Donohoe donor, chair of inner-city regeneration board hoarded city centre sites for more than a decade

Government appointed Designer Group CEO and personal friend of Paschal Donohoe, Michael Stone, to chair an inner-city regeneration body – despite Stone hoarding development sites in the Fine Gael minister’s home constituency.

Stone is the businessman from whose company Donohoe in 2016 received a donation the public expenditure minister failed to declare. Donohoe is to make a further statement on the matter in the Dáil tomorrow.

Stone twice received planning permission for developments on the derelict site – which his company didn’t follow through on – before a Fine Gael government appointed him chairperson of the Dublin North East Inner City Programme Implementation Board. According to its website the organisation aims to oversee the “economic regeneration of the area”.

Dublin City Council meanwhile would not say why the Parnell Street, Dublin 1 development land is not on the vacant sites register.

A site vacant for more than a decade

Michael Stone, along with business partners Shane Murphy and Philip Conlon, in 2006 bought numbers 3,4,5 and 6 Parnell Street, Dublin 1, which comprised a site and derelict buildings.

After the 2008 property crash Murphy ran into financial difficulty and in 2010 was hit with a judgment for €3 million over an unpaid loan with ACC bank.

Around the time of Murphy’s difficulties, the trio sold the sites to Locket Connections Ltd, a company controlled and owned by Stone through his Designer Group firm.

According to the property price register Locket Connections bought the Parnell Street sites in July 2010 for €750,000.

Just months later, in September 2010, Dublin City Council declared the Parnell Street buildings dangerous structures and issued Stone with a formal notice that it would take legal action against him unless they were made safe.

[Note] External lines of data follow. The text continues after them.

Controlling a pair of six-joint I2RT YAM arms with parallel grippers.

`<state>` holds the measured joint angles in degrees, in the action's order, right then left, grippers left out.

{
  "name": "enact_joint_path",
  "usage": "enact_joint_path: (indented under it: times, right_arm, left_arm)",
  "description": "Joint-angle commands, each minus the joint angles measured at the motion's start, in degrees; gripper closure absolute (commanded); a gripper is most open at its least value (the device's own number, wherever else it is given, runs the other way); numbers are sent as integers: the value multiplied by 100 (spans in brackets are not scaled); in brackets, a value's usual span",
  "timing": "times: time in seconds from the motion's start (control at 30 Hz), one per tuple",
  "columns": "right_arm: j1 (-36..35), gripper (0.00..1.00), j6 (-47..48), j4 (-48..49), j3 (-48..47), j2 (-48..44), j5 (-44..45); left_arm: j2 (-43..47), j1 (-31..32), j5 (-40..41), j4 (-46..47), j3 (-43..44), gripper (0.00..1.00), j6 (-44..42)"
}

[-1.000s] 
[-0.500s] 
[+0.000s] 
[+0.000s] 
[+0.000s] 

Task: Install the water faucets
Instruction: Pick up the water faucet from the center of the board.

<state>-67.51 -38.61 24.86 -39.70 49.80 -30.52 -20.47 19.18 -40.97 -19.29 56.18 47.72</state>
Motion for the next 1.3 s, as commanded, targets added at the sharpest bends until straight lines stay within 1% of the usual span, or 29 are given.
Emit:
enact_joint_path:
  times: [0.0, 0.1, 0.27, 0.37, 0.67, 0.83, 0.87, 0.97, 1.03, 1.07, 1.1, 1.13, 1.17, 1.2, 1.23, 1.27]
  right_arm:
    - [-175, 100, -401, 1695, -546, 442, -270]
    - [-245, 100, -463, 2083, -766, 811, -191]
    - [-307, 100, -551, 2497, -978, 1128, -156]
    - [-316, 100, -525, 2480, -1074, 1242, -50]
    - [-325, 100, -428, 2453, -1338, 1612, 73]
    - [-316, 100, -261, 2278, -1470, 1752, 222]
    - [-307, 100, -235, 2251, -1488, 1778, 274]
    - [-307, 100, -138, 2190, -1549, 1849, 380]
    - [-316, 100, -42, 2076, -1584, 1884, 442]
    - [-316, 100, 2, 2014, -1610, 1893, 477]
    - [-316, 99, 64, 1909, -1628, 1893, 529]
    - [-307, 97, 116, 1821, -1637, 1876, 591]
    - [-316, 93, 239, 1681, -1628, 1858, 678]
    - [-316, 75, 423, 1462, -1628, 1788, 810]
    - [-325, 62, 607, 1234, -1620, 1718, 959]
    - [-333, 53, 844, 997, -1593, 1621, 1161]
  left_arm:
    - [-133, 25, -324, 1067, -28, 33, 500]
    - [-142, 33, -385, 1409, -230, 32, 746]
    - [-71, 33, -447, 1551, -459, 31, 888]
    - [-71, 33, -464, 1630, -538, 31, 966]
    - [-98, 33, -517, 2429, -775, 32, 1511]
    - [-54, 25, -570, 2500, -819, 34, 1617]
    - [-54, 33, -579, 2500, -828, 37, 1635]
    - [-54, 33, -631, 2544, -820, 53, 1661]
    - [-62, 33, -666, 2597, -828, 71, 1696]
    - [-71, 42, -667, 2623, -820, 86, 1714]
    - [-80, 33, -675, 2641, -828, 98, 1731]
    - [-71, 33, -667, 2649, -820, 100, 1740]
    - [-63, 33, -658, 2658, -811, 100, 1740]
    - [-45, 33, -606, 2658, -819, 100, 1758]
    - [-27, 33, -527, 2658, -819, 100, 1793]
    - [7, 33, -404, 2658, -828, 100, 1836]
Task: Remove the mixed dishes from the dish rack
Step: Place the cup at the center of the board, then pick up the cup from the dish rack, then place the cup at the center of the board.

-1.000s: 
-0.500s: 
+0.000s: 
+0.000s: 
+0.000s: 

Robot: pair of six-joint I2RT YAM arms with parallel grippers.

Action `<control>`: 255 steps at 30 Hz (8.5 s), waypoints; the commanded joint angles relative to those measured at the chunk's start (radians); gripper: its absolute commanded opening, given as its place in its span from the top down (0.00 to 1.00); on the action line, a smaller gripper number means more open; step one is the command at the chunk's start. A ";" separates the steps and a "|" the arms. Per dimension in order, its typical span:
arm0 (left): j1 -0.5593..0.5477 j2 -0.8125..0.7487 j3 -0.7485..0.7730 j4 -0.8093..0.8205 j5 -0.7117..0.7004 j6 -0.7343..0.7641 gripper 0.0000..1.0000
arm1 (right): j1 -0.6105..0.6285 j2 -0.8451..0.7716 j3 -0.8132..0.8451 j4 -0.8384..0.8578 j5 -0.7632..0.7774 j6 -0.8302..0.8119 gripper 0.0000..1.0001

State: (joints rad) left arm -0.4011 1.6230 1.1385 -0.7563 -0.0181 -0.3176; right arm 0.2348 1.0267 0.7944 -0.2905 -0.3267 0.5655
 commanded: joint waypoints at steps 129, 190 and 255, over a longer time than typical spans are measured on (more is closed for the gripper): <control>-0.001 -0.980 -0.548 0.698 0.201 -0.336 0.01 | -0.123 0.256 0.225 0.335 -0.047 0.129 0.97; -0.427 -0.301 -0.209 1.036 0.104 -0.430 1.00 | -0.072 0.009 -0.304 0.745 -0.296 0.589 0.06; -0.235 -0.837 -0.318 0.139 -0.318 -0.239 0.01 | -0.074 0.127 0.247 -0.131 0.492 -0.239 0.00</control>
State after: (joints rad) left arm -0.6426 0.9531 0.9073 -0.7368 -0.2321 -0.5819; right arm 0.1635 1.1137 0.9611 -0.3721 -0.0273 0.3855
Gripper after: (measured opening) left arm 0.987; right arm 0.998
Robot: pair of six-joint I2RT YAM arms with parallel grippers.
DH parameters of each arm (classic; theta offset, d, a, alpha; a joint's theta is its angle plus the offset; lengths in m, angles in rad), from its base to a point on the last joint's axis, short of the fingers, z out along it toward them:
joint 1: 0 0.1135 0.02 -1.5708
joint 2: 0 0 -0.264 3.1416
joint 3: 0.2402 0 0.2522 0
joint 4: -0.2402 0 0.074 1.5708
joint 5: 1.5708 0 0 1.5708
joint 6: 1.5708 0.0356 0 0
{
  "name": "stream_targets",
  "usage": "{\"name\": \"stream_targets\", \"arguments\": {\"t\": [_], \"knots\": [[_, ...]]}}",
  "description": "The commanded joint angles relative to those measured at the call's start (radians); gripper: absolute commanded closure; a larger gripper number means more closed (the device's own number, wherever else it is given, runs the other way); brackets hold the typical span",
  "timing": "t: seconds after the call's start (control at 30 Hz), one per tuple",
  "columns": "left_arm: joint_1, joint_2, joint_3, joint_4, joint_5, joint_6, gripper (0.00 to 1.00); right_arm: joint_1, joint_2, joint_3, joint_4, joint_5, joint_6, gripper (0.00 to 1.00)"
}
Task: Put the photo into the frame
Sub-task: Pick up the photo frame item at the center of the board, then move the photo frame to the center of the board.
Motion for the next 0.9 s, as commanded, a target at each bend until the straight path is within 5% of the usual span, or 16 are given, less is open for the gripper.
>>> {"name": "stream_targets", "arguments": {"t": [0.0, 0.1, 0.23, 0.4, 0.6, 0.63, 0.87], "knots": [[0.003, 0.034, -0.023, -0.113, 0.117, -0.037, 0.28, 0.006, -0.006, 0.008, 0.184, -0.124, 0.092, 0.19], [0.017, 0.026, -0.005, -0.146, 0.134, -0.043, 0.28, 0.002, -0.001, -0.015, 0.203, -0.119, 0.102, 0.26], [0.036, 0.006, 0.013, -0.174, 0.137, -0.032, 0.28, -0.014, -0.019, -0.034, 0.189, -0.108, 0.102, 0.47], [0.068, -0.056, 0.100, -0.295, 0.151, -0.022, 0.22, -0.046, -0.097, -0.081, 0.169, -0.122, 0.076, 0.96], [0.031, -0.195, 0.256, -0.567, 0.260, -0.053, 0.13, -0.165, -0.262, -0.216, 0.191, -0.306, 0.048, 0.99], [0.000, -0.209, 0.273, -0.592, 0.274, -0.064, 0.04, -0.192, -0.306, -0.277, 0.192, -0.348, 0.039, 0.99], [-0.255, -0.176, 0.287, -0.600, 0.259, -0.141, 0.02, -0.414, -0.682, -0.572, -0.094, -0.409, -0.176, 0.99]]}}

In November 2011 the council granted Stone’s company permission to construct an 18-bedroom boutique hotel at 3-6 Parnell Street. In December 2016 the company successfully renewed the planning permission for a further five years.

The hotel was never built.

In July 2017 a Fine Gael government appointed Stone chairperson of the Dublin North East Inner City Programme Implementation Board (NEIC). The state board, according to a government press release last year, aims to achieve the “long-term social and economic regeneration” of the northeast inner city.

Having originally bought the site for €750,000, in late 2018 Stone’s company finally sold it for €1.9 million to Donegal hoteliers the McGettigan Hotel Group, according to company accounts.

When asked why he did nothing with the sites for more than a decade, a spokesperson for the Designer Group told The Ditch, “Michael Stone has no comment to make”.

Dublin City Council did not comment when asked why the Parnell Street development land was never added to the vacant sites register.